TASK TO COMPLETE
Among the lines below, copy exactly those from the one with "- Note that" through the one with "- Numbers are", counting both ends.

________

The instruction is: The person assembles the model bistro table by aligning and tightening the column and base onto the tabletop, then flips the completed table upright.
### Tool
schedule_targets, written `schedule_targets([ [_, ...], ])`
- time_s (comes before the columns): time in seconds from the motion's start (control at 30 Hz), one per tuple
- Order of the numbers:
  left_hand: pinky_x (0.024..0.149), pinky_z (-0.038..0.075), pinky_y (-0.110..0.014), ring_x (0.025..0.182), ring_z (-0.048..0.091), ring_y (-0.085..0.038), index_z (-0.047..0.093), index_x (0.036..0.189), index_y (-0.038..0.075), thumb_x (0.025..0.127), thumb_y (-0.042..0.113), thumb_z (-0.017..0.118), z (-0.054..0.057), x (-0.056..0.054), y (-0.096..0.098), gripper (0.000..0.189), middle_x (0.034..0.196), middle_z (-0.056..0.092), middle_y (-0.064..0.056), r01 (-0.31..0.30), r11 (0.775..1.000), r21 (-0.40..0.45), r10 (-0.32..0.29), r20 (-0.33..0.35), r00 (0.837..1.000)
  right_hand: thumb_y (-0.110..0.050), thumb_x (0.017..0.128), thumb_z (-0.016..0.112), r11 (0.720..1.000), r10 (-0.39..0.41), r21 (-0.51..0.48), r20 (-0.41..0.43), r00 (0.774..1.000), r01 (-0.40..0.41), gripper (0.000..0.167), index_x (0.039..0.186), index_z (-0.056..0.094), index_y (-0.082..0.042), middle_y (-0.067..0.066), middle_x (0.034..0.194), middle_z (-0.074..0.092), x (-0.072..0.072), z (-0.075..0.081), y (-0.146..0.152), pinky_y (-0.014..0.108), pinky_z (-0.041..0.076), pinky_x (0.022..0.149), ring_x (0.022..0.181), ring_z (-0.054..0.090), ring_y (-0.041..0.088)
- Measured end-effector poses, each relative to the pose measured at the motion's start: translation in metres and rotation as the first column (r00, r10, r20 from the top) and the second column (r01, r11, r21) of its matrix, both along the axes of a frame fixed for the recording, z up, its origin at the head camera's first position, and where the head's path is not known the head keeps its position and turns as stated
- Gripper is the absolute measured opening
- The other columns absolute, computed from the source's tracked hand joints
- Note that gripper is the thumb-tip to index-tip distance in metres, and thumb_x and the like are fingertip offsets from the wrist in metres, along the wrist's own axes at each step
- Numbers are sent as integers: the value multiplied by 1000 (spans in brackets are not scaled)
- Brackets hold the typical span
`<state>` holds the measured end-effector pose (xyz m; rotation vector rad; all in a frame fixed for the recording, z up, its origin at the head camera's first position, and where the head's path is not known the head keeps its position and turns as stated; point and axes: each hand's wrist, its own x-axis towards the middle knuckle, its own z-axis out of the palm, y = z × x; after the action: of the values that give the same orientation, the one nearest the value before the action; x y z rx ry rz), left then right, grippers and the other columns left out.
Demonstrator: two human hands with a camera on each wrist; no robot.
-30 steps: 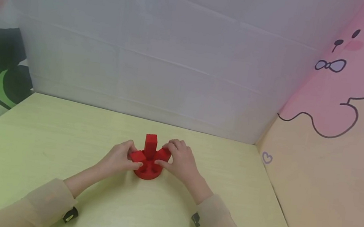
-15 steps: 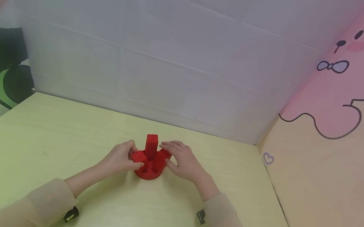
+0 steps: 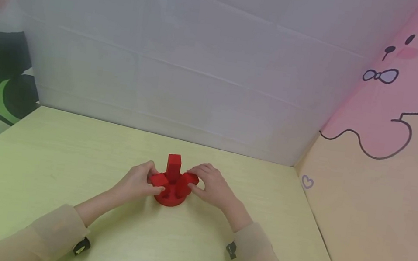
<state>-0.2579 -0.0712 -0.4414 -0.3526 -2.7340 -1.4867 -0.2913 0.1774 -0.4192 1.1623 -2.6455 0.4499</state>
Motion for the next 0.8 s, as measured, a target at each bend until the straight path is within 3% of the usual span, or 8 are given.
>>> schedule_targets([
  [0.3,59,48,-26,70,56,-15,51,90,8,72,13,80,0,1,0,34,86,60,-1,0,1000,6,0,1,1000,-31,83,73,994,-100,-45,33,994,101,33,109,65,-13,-3,102,64,6,0,-4,32,50,87,100,55,14],
  [0.6,59,48,-26,70,56,-15,51,90,8,72,13,80,0,0,-1,35,86,60,-1,-3,1000,4,3,-4,1000,-32,77,78,977,-203,-60,38,978,206,27,92,64,-14,-7,84,62,10,2,-16,24,49,71,83,53,10],
  [0.8,58,47,-26,68,55,-16,51,90,8,72,14,80,-1,-1,-1,35,84,59,-1,-3,1000,-4,3,-3,1000,-35,76,78,966,-256,-39,26,966,257,32,98,66,-16,-9,81,59,12,1,-18,23,46,66,78,49,7],
])
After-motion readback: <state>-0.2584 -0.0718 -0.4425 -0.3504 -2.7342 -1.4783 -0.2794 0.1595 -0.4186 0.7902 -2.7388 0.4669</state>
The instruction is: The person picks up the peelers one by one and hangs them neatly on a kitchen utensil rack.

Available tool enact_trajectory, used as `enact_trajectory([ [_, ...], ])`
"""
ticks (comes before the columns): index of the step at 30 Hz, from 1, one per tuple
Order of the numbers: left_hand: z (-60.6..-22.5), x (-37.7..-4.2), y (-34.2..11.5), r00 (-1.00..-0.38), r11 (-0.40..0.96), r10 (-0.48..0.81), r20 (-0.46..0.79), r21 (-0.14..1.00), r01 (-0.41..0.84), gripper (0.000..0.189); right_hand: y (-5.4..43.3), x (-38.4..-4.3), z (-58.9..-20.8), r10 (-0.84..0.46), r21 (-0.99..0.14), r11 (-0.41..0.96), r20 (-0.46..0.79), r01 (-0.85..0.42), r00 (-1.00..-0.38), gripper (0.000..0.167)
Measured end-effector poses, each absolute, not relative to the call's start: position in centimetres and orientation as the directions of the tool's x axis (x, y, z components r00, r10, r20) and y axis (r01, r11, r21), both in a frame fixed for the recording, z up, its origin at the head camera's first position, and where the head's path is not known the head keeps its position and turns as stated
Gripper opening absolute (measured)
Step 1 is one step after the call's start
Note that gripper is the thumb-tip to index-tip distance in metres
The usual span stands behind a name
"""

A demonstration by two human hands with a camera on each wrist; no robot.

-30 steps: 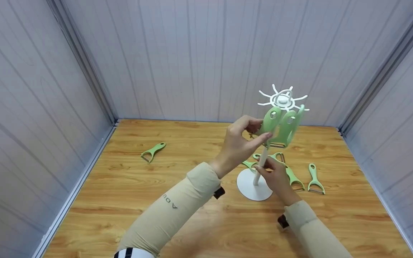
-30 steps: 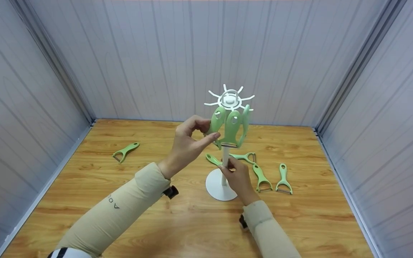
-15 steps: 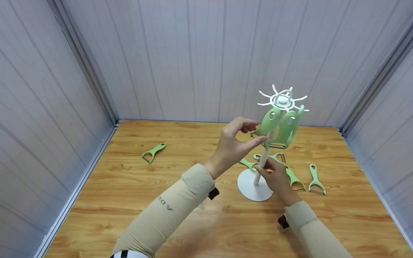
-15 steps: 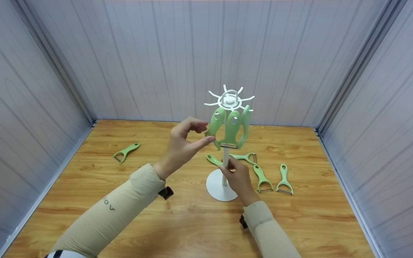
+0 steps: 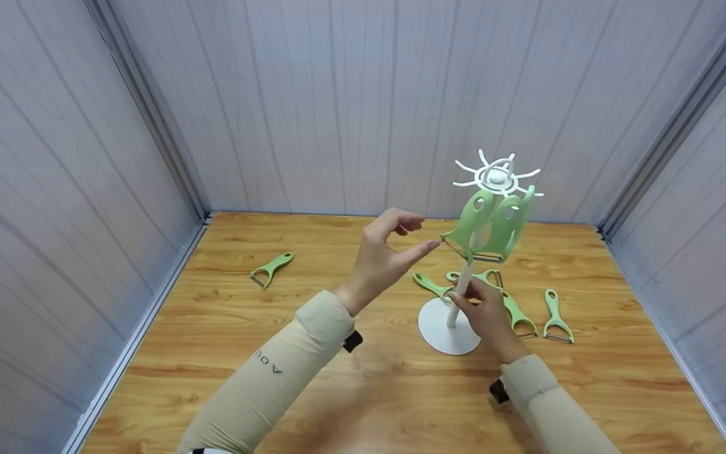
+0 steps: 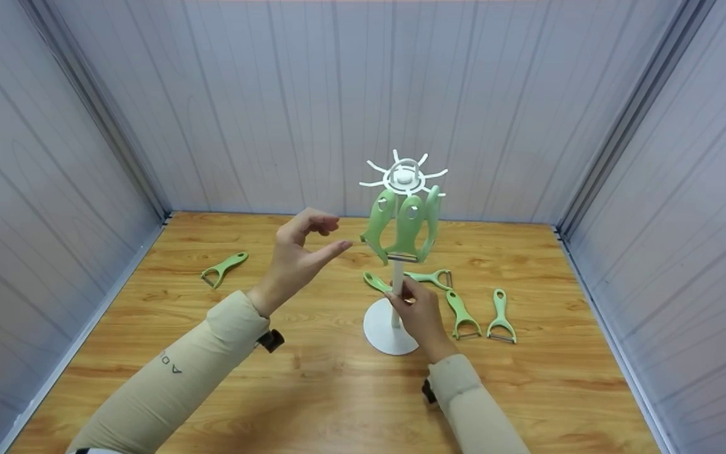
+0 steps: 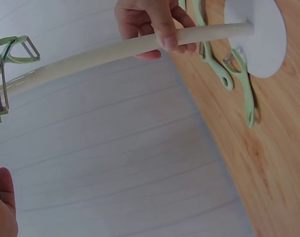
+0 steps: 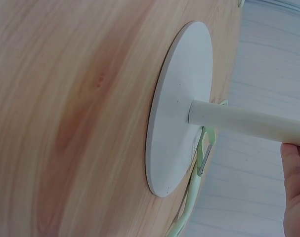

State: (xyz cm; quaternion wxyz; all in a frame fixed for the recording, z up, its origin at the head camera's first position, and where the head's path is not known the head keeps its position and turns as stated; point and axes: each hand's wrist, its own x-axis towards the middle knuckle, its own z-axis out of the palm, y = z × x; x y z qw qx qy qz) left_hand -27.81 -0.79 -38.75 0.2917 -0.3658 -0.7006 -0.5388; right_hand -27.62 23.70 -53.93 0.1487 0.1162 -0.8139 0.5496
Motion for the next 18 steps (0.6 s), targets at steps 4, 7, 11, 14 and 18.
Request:
enact_trajectory([
  [4, -39.1, -28.0, -1.8, -0.573, 0.175, 0.193, 0.797, 0.546, 0.819, 0.032, 23.6, -27.5, -53.8, -0.027, -0.863, 0.375, 0.354, -0.338, -0.935, 0.014],
  [7, -39.4, -28.1, -2.4, -0.581, 0.195, 0.182, 0.793, 0.55, 0.812, 0.032, 23.7, -27.5, -53.8, -0.022, -0.866, 0.371, 0.354, -0.336, -0.935, 0.014],
  [11, -40.0, -28.3, -3.2, -0.599, 0.217, 0.167, 0.783, 0.564, 0.797, 0.031, 23.7, -27.5, -54.0, -0.012, -0.867, 0.363, 0.363, -0.343, -0.932, 0.014],
  [14, -40.3, -28.3, -3.8, -0.62, 0.227, 0.161, 0.768, 0.582, 0.781, 0.031, 23.6, -27.4, -54.0, -0.011, -0.871, 0.348, 0.366, -0.346, -0.931, 0.014],
  [18, -40.7, -28.5, -4.7, -0.643, 0.24, 0.156, 0.75, 0.603, 0.761, 0.031, 23.5, -27.5, -54.0, -0.015, -0.87, 0.342, 0.373, -0.355, -0.928, 0.014],
])
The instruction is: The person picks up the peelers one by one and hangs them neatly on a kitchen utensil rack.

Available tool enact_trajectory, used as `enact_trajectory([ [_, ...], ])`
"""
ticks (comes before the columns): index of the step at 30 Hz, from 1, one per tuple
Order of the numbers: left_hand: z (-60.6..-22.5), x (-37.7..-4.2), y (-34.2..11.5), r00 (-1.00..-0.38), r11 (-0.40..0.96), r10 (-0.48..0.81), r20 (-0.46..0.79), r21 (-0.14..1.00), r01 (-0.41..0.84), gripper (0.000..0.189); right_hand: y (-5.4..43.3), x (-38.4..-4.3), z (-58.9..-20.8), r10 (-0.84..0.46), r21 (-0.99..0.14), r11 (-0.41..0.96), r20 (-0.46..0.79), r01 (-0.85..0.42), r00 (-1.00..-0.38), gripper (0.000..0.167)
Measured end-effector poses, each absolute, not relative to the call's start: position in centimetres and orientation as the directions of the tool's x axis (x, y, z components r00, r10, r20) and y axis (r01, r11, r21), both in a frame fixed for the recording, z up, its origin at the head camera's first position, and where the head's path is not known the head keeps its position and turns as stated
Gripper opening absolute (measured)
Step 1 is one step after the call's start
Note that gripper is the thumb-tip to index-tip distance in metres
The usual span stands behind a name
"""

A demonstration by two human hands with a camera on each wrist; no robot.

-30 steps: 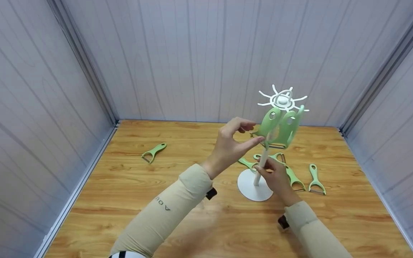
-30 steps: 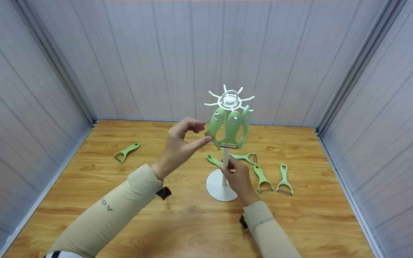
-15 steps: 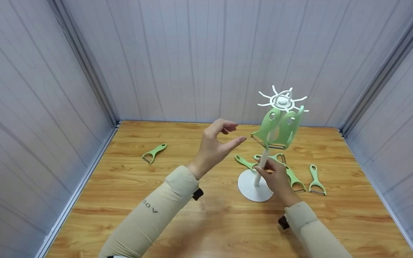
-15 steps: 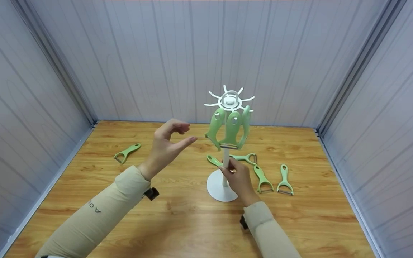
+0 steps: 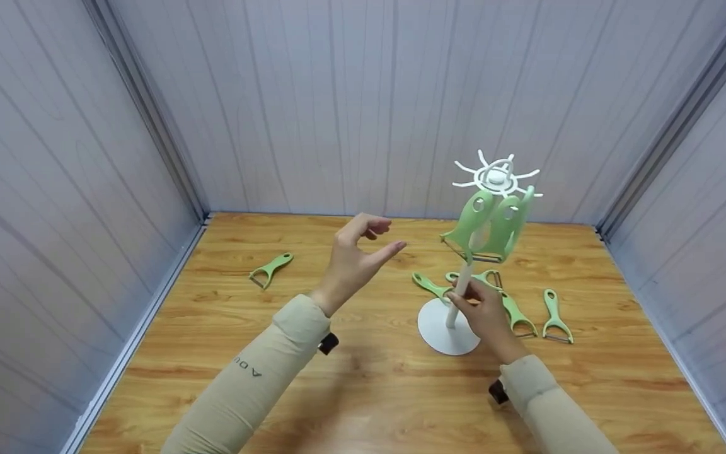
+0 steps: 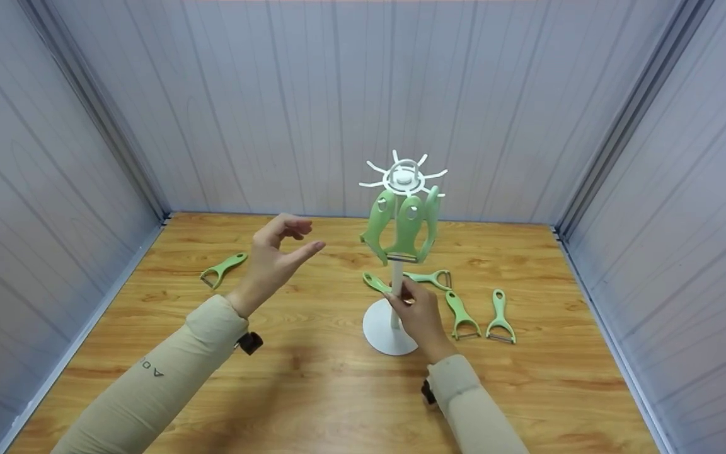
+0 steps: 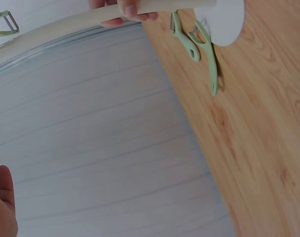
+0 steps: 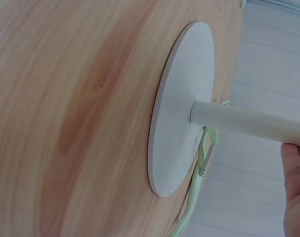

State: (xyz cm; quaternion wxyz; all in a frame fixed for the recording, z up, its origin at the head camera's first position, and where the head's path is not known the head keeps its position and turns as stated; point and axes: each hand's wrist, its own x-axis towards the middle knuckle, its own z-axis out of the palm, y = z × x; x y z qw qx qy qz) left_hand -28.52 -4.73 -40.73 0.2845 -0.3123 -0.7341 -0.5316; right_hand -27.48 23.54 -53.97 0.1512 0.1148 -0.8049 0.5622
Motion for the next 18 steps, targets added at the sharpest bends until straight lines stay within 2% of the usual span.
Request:
enact_trajectory([
  [18, -43.5, -29.6, -10.9, -0.721, 0.344, 0.085, 0.688, 0.659, 0.669, 0.03, 23.5, -27.4, -53.9, -0.017, -0.874, 0.331, 0.372, -0.356, -0.928, 0.014],
])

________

COMPLETED TASK
- Note that gripper is the thumb-tip to index-tip distance in metres, and thumb_x and the like are fingertip offsets from the wrist in metres, along the wrist's own axes at each step
- Numbers are sent as integers: the value multiplied by 1000 (spans in brackets are not scaled)

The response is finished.